Let’s check out hedge fund activity in other stocks similar to SilverBow Resorces, Inc. (NYSE:SBOW). We will take a look at Cortland Bancorp (NASDAQ:CLDB), NexPoint Real Estate Finance, Inc. (NYSE:NREF), Epsilon Energy Ltd. (NASDAQ:EPSN), Consumer Portfolio Services, Inc. (NASDAQ:CPSS), AIM ImmunoTech Inc. (NYSE:AIM), Affinity Bancshares, Inc. (NASDAQ:AFBI), and voxeljet AG (NASDAQ:VJET). This group of stocks’ market valuations are closest to SBOW’s market valuation.
Ticker | No of HFs with positions | Total Value of HF Positions (x1000) | Change in HF Position |
---|---|---|---|
CLDB | 2 | 9927 | 0 |
NREF | 2 | 3997 | -2 |
EPSN | 3 | 15485 | 1 |
CPSS | 1 | 2007 | 0 |
AIM | 4 | 1450 | 4 |
AFBI | 1 | 1584 | 1 |
VJET | 1 | 378 | 1 |
Average | 2 | 4975 | 0.7 |
View table here if you experience formatting issues.
As you can see these stocks had an average of 2 hedge funds with bullish positions and the average amount invested in these stocks was $5 million. That figure was $37 million in SBOW’s case. AIM ImmunoTech Inc. (NYSE:AIM) is the most popular stock in this table. On the other hand Consumer Portfolio Services, Inc. (NASDAQ:CPSS) is the least popular one with only 1 bullish hedge fund positions.

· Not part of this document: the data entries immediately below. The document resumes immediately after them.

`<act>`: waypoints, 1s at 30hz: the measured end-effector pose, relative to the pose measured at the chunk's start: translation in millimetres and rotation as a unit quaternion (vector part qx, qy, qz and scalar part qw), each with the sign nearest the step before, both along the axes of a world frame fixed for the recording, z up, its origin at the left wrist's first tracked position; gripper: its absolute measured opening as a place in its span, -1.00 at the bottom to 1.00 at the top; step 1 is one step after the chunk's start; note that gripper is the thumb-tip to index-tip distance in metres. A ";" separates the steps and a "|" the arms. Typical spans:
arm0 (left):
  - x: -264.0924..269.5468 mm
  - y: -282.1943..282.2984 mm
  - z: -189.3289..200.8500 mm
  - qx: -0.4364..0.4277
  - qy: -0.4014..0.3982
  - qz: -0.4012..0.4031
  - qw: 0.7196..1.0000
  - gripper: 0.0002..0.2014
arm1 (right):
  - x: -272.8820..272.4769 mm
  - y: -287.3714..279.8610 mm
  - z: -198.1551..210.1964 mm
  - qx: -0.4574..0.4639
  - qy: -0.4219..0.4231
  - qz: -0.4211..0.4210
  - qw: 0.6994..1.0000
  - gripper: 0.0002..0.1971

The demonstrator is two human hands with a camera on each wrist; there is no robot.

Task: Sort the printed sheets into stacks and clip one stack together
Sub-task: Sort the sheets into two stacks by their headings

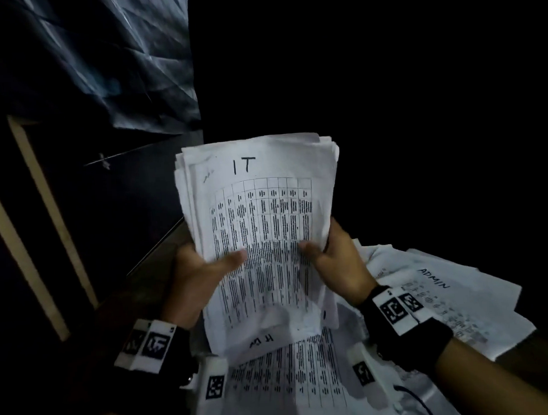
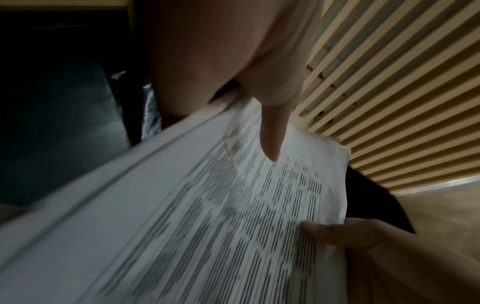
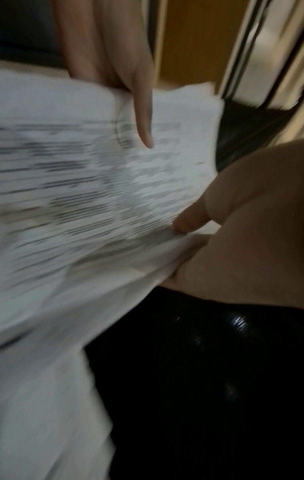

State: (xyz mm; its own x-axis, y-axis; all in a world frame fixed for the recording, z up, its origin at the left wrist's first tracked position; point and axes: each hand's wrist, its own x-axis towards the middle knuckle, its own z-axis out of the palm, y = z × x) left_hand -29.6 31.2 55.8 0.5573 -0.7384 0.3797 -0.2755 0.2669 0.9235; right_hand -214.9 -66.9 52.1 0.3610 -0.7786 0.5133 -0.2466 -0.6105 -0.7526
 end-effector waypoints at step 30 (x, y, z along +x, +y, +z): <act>71.3 37.6 31.5 -0.060 -0.086 0.229 0.968 -0.64 | 56.3 -57.5 -55.4 0.198 0.286 -0.090 0.933 -0.79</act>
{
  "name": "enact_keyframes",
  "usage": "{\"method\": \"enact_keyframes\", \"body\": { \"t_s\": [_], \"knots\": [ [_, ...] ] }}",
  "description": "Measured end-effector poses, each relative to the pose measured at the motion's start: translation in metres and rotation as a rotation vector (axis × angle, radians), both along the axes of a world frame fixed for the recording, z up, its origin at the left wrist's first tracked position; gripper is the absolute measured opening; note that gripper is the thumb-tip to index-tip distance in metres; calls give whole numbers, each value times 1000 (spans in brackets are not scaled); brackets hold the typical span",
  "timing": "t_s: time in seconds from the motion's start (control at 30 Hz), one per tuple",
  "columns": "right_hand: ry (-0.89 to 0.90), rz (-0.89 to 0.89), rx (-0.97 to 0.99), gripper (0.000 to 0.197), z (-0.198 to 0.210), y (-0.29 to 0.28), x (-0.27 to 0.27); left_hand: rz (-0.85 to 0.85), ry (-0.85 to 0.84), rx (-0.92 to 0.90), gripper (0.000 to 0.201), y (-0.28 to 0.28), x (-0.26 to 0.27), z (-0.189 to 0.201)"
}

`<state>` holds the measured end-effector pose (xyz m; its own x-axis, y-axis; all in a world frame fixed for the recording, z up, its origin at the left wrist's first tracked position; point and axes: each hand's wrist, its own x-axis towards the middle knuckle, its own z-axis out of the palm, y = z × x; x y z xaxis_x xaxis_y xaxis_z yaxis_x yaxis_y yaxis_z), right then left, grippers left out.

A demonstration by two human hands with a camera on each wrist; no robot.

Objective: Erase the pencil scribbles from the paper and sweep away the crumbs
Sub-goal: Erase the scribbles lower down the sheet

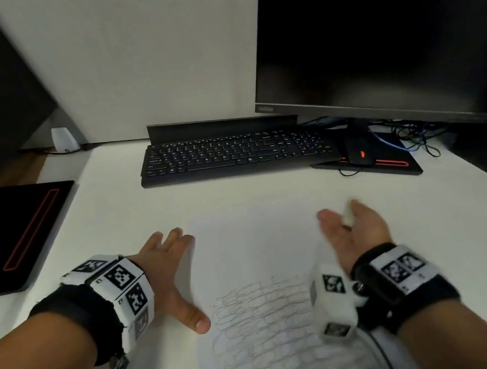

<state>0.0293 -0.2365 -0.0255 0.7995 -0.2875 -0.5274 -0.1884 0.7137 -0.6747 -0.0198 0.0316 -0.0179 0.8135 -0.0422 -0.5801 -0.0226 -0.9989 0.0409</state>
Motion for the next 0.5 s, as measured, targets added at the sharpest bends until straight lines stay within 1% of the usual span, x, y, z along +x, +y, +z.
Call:
{"method": "enact_keyframes", "body": {
  "t_s": [0.03,0.07,0.1,0.17,0.2,0.27,0.33,0.43,0.47,0.5],
  "knots": [
    [-22,-42,-18,26,4,-11,4,0,-4,-4,144,0,1,0],
    [-33,-28,-82,31,5,-16,6,3,-9,-13,144,1,2,-1],
    [-54,37,-146,31,8,-15,4,7,-12,-27,145,2,4,0],
    [-122,255,-337,17,9,-6,-4,22,-26,-52,143,5,8,1],
    [-166,398,-464,11,11,2,-9,34,-45,-60,138,6,9,3],
    [-225,731,-659,12,15,18,-20,54,-93,-61,124,6,8,10],
    [-246,971,-770,9,16,30,-24,58,-117,-57,119,2,4,18],
    [-249,1147,-935,29,12,45,-22,18,-81,-75,125,-5,-3,21],
    [-253,1179,-989,30,12,50,-21,0,-53,-66,126,-7,-4,20],
    [-257,1212,-1039,28,13,55,-18,-17,-25,-45,128,-10,-5,18]
  ]
}}
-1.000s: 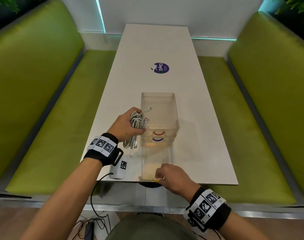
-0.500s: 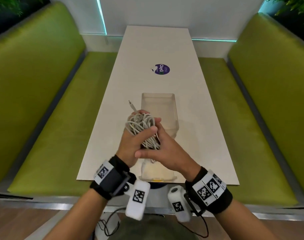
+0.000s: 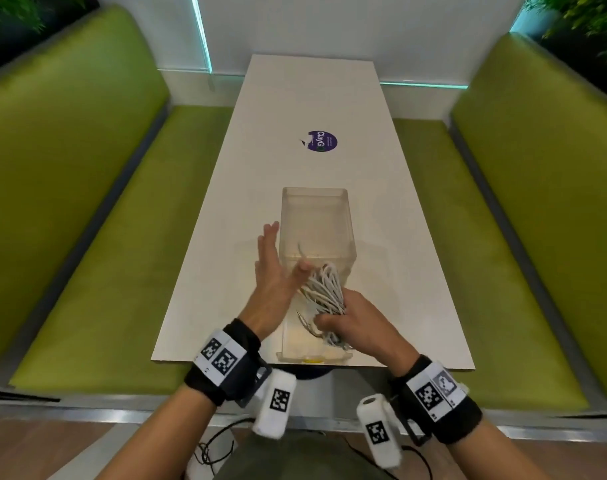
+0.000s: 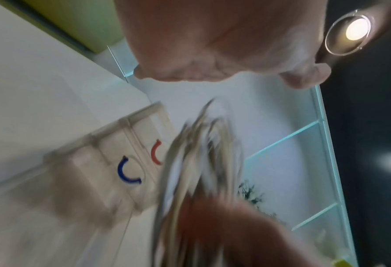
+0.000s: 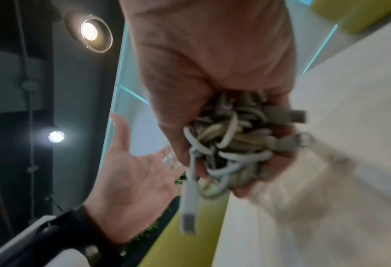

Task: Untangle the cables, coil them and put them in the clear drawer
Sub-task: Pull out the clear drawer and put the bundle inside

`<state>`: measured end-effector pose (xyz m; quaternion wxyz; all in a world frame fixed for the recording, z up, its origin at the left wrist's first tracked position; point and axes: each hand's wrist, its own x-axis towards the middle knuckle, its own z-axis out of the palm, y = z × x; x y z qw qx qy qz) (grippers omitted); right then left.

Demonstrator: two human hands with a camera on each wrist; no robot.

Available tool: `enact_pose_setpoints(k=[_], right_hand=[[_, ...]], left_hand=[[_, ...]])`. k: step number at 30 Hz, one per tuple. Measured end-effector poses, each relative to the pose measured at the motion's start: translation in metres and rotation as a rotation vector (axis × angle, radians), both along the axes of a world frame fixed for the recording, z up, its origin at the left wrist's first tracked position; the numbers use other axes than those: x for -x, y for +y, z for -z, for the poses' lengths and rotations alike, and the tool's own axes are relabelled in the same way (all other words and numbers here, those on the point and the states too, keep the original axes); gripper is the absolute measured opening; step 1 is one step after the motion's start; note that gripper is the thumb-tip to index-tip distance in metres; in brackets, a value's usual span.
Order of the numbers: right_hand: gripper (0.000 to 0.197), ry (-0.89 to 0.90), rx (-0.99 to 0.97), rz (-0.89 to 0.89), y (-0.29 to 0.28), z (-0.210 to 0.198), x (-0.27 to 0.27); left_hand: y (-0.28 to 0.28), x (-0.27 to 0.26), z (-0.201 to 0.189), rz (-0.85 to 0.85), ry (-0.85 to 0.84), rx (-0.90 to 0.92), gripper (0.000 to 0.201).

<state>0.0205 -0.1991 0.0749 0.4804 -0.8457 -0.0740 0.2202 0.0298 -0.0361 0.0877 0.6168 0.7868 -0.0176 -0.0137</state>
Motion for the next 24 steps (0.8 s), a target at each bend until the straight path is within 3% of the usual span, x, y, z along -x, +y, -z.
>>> enact_pose_setpoints(k=[3,5,7,10,14,17,21,24], right_hand=[[0.027,0.067,0.502,-0.167,-0.009,0.005,-0.008],[0.027,0.032,0.798,-0.286,-0.003,0.005,-0.012],[0.028,-0.037,0.964,-0.362,0.01,0.006,-0.018],[0.026,-0.139,1.102,-0.417,0.028,0.014,-0.028],[0.026,-0.142,1.172,-0.455,0.051,0.035,-0.04],[0.027,-0.086,1.288,-0.447,0.069,0.048,-0.04],[0.051,-0.083,1.388,-0.294,0.082,0.053,-0.037],[0.046,-0.114,1.373,-0.271,0.082,0.057,-0.036]], left_hand=[[0.017,-0.023,-0.004,-0.05,-0.042,-0.077,0.1],[0.023,-0.042,-0.004,0.035,-0.127,-0.348,0.078],[0.026,-0.057,0.0,0.196,-0.167,-0.618,0.07],[0.025,-0.068,0.004,0.333,-0.087,-0.721,0.058],[0.019,-0.067,0.008,0.287,-0.18,-0.707,0.038],[0.019,-0.067,0.012,0.277,-0.171,-0.734,0.036],[0.017,-0.069,0.01,0.299,-0.129,-0.786,0.039],[0.016,-0.07,0.008,0.282,-0.085,-0.742,0.038]])
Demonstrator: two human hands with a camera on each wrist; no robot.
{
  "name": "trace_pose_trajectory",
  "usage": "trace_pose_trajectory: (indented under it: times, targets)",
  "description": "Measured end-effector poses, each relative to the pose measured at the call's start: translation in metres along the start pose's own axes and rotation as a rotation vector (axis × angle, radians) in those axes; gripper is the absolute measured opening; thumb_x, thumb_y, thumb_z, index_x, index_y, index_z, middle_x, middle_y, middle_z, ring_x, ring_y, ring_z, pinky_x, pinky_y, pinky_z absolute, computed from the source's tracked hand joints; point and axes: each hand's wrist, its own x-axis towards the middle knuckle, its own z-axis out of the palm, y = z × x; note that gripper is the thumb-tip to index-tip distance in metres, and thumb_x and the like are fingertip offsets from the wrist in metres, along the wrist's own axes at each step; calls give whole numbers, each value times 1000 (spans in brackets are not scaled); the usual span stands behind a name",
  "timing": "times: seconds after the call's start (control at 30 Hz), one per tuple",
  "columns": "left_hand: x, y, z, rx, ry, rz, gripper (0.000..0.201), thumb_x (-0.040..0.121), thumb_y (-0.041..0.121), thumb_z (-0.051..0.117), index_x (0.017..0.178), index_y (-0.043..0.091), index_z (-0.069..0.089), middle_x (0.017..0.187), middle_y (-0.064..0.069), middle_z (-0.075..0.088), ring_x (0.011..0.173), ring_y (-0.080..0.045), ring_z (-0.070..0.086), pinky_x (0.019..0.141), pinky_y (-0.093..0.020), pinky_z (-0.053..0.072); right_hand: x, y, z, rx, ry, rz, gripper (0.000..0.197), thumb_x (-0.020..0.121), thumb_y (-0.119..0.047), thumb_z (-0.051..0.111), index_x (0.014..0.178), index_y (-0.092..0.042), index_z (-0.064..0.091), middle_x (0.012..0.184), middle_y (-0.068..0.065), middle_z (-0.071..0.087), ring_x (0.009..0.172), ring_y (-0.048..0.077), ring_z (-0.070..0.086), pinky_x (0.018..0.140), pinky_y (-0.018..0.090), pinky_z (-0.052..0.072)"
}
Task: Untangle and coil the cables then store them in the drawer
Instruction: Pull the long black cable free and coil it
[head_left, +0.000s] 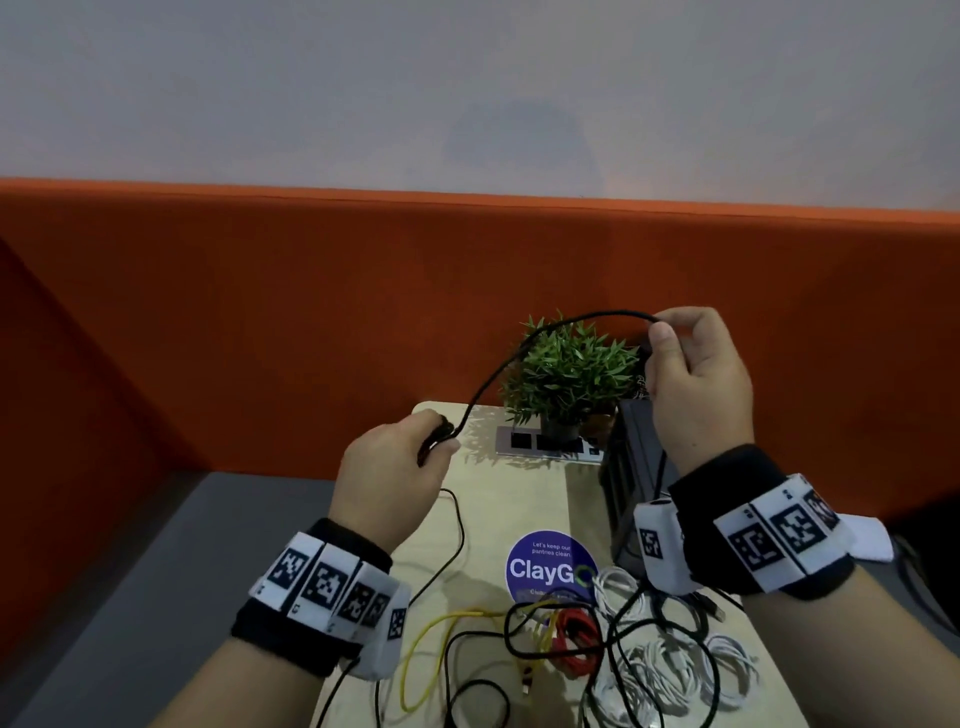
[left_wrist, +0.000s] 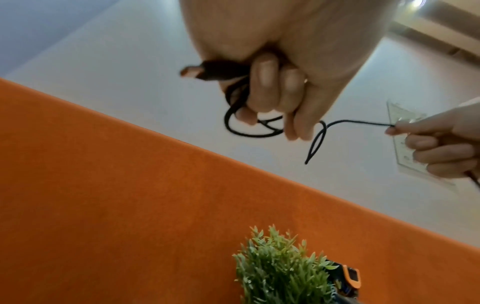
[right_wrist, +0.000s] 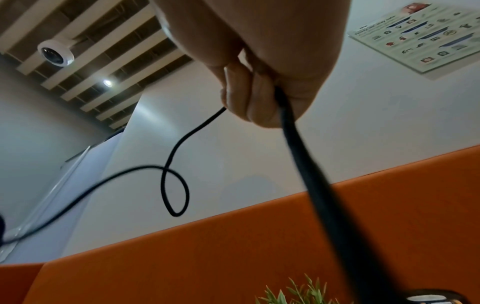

SilverBow Resorces, Inc. (NYSE:SBOW) is not the most popular stock in this group but hedge fund interest is still above average. Our overall hedge fund sentiment score for SBOW is 63.9. Stocks with higher number of hedge fund positions relative to other stocks as well as relative to their historical range receive a higher sentiment score. Our calculations showed that top 5 most popular stocks among hedge funds returned 95.8% in 2019 and 2020, and outperformed the S&P 500 ETF (SPY) by 40 percentage points. These stocks gained 17.2% in 2021 through June 11th and still beat the market by 3.3 percentage points. Hedge funds were also right about betting on SBOW as the stock returned 191% since the end of Q1 (through 6/11) and outperformed the market. Hedge funds were rewarded for their relative bullishness.